## [PROBLEM STATEMENT]
Once you have read the data below, please repeat all of it exactly.

## [Stored items from a collection]

-*-

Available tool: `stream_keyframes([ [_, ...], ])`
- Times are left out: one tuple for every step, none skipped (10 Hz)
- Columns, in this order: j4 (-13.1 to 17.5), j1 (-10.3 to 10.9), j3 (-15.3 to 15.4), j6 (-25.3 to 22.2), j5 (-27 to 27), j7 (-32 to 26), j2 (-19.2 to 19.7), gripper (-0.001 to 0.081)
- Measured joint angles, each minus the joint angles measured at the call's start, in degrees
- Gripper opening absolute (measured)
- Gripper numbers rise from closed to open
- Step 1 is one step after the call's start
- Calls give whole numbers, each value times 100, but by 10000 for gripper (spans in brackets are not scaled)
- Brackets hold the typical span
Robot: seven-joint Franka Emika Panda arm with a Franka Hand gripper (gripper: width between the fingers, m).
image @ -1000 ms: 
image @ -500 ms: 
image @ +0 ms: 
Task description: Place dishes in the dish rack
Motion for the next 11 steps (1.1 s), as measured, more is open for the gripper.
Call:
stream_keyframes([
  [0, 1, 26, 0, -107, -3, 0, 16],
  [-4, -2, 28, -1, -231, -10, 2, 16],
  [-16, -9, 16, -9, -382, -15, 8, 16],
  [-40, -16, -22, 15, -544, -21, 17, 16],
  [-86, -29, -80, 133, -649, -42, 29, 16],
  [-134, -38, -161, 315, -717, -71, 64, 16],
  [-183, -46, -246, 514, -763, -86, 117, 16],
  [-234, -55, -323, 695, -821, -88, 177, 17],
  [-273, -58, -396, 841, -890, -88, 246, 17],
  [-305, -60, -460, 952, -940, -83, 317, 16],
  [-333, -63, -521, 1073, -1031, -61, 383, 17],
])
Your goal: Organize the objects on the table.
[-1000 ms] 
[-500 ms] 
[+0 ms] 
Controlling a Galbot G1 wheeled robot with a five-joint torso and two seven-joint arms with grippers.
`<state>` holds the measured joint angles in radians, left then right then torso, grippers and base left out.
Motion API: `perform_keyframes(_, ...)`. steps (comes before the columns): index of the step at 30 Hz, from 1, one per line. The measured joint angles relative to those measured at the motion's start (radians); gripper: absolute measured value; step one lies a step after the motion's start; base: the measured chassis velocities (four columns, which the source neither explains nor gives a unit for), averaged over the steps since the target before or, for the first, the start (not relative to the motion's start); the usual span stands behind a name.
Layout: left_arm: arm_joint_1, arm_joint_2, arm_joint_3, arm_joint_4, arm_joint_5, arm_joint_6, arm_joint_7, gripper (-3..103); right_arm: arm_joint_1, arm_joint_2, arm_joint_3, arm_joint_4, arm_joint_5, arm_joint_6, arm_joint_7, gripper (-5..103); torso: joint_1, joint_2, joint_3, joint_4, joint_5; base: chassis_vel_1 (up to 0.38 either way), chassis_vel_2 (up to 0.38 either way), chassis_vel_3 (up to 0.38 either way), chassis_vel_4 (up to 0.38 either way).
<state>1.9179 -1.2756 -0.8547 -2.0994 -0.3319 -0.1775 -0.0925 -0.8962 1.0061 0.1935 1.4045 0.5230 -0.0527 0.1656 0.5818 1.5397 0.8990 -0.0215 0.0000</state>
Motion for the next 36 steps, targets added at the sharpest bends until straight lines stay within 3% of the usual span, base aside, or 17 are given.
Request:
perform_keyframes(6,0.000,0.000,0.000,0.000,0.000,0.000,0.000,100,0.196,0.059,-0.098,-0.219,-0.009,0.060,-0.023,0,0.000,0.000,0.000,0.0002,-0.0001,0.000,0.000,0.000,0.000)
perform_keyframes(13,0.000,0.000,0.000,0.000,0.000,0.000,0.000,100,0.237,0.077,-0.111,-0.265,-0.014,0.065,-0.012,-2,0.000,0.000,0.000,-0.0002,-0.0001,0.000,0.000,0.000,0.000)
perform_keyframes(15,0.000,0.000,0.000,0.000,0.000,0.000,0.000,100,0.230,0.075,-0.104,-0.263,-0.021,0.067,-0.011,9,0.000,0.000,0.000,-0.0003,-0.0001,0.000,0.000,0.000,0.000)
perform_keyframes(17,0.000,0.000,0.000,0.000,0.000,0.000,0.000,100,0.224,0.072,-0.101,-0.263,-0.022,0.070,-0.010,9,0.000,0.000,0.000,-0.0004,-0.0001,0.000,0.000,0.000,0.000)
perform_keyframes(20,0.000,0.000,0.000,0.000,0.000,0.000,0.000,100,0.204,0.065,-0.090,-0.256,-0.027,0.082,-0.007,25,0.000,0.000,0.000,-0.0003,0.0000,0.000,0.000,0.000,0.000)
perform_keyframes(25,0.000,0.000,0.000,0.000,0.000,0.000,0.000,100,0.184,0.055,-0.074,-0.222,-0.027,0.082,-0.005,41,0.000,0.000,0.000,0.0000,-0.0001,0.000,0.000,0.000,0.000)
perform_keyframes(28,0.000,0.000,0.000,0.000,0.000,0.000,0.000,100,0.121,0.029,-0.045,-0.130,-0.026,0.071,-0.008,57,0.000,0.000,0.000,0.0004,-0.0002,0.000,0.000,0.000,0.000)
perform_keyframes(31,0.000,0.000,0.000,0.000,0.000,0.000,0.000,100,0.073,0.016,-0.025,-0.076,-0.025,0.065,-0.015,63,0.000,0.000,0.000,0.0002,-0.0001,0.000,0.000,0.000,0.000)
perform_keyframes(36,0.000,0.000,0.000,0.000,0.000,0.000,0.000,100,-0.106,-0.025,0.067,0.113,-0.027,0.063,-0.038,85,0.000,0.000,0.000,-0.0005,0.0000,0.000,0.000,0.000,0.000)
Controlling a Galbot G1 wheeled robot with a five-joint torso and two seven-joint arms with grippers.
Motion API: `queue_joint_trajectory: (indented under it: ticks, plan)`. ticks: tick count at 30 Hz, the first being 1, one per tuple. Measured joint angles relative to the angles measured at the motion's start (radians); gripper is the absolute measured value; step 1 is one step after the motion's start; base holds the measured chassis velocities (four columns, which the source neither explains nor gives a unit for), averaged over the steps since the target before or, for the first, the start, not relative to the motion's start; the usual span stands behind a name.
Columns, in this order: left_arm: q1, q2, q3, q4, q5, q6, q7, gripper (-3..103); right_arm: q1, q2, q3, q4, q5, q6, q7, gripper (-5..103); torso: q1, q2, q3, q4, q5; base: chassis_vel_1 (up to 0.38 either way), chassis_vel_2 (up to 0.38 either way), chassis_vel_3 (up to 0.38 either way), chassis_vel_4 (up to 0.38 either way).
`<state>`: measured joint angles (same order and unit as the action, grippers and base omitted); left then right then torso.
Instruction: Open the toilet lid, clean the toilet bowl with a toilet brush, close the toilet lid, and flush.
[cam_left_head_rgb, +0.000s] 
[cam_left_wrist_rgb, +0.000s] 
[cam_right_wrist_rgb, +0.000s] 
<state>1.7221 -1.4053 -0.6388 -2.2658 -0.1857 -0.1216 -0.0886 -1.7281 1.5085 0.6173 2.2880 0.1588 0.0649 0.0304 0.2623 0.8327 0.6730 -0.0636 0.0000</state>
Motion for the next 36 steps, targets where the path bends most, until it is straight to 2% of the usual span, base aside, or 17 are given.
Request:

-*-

## [YOUR RESPONSE]
Available tool: `stream_keyframes([ [_, ...], ])`
- Times are left out: one tuple for every step, none skipped (10 Hz)
- Columns, in this order: j4 (-13.1 to 17.5), j1 (-10.3 to 10.9), j3 (-15.3 to 15.4), j6 (-25.3 to 22.2), j5 (-27 to 27), j7 (-32 to 26), j2 (-19.2 to 19.7), gripper (-0.001 to 0.081)
- Measured joint angles, each minus the joint angles measured at the call's start, in degrees
- Gripper opening absolute (measured)
- Gripper numbers rise from closed to open
- Step 1 is one step after the call's start
- Calls give whole numbers, each value times 100, but by 10000 for gripper (spans in brackets are not scaled)
- Brackets hold the typical span
Robot: seven-joint Franka Emika Panda arm with a Franka Hand gripper (gripper: width between the fingers, m).
image @ -1000 ms: 
image @ -500 ms: 
image @ +0 ms: 
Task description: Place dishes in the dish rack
Motion for the next 11 steps (1.1 s), as measured, more is open for the gripper.
Call:
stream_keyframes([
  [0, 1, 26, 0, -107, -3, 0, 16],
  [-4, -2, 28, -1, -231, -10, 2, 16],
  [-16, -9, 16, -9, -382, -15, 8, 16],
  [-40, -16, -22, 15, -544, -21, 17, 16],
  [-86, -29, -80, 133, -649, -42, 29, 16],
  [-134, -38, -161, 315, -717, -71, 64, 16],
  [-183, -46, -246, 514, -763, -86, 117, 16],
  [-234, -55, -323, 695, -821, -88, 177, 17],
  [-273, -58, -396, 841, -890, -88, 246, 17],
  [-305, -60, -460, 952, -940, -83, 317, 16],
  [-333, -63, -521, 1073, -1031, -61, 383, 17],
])
Your goal: Organize the objects on the table.
[-1000 ms] 
[-500 ms] 
[+0 ms] 
Controlling a Galbot G1 wheeled robot with a five-joint torso and two seven-joint arms with grippers.
`<state>` holds the measured joint angles in radians, left then right then torso, grippers and base left out.
Motion API: `perform_keyframes(_, ...)`. steps (comes before the columns): index of the step at 30 Hz, from 1, one per line. The measured joint angles relative to those measured at the motion's start (radians); gripper: absolute measured value; step one lies a step after the motion's start; base: the measured chassis velocities (four columns, which the source neither explains nor gives a unit for), averaged over the steps since the target before or, for the first, the start (not relative to the motion's start); the usual span stands behind a name.
Layout: left_arm: arm_joint_1, arm_joint_2, arm_joint_3, arm_joint_4, arm_joint_5, arm_joint_6, arm_joint_7, gripper (-3..103); right_arm: arm_joint_1, arm_joint_2, arm_joint_3, arm_joint_4, arm_joint_5, arm_joint_6, arm_joint_7, gripper (-5..103); torso: joint_1, joint_2, joint_3, joint_4, joint_5; base: chassis_vel_1 (up to 0.38 either way), chassis_vel_2 (up to 0.38 either way), chassis_vel_3 (up to 0.38 either way), chassis_vel_4 (up to 0.38 either way).
<state>1.9179 -1.2756 -0.8547 -2.0994 -0.3319 -0.1775 -0.0925 -0.8962 1.0061 0.1935 1.4045 0.5230 -0.0527 0.1656 0.5818 1.5397 0.8990 -0.0215 0.0000</state>
Motion for the next 36 steps, targets added at the sharpest bends until straight lines stay within 3% of the usual span, base aside, or 17 are given.
Request:
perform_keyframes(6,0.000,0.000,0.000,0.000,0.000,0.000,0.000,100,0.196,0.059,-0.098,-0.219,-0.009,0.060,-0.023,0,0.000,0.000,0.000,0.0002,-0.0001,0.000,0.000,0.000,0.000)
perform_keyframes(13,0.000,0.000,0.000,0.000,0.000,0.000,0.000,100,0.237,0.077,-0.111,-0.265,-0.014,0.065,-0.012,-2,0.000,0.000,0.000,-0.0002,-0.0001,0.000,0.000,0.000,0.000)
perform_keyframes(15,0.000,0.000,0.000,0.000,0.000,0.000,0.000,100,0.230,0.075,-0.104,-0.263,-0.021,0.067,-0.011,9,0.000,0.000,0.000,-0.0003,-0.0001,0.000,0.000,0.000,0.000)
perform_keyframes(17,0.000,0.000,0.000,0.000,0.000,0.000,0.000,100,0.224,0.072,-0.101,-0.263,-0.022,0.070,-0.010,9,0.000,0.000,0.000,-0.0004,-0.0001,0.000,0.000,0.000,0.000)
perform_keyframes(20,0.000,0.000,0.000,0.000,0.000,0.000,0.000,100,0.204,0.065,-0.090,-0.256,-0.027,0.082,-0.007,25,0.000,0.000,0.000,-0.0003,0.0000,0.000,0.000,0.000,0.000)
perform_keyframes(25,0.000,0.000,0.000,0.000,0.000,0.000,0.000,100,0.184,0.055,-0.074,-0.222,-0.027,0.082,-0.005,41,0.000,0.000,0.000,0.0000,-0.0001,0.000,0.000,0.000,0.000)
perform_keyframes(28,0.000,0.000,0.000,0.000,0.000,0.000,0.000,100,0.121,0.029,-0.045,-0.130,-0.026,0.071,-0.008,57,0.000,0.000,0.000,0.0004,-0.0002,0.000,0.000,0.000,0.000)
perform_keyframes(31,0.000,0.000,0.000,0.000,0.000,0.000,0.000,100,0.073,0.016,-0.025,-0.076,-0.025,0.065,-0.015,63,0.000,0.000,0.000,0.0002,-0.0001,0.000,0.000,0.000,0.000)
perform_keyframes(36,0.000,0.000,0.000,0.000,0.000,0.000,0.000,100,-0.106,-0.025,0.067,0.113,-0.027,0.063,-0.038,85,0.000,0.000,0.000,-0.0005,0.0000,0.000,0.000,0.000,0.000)
Controlling a Galbot G1 wheeled robot with a five-joint torso and two seven-joint arms with grippers.
Motion API: `queue_joint_trajectory: (indented under it: ticks, plan)`. ticks: tick count at 30 Hz, the first being 1, one per tuple. Measured joint angles relative to the angles measured at the motion's start (radians); gripper is the absolute measured value; step 1 is one step after the motion's start; base holds the measured chassis velocities (four columns, which the source neither explains nor gives a unit for), averaged over the steps since the target before or, for the first, the start, not relative to the motion's start; the usual span stands behind a name.
Columns, in this order: left_arm: q1, q2, q3, q4, q5, q6, q7, gripper (-3..103); right_arm: q1, q2, q3, q4, q5, q6, q7, gripper (-5..103); torso: q1, q2, q3, q4, q5; base: chassis_vel_1 (up to 0.38 either way), chassis_vel_2 (up to 0.38 either way), chassis_vel_3 (up to 0.38 either way), chassis_vel_4 (up to 0.38 either way).
`<state>`: measured joint angles (same order and unit as the action, grippers and base omitted); left then right then torso.
Instruction: Open the toilet lid, clean the toilet bowl with a toilet brush, close the toilet lid, and flush.
[cam_left_head_rgb, +0.000s] 
[cam_left_wrist_rgb, +0.000s] 
[cam_right_wrist_rgb, +0.000s] 
<state>1.7221 -1.4053 -0.6388 -2.2658 -0.1857 -0.1216 -0.0886 -1.7281 1.5085 0.6173 2.2880 0.1588 0.0649 0.0304 0.2623 0.8327 0.6730 -0.0636 0.0000</state>
Motion for the next 36 steps, targets where the path bends most, until it is straight to 2% of the usual span, base aside, or 17 are given.
Request:

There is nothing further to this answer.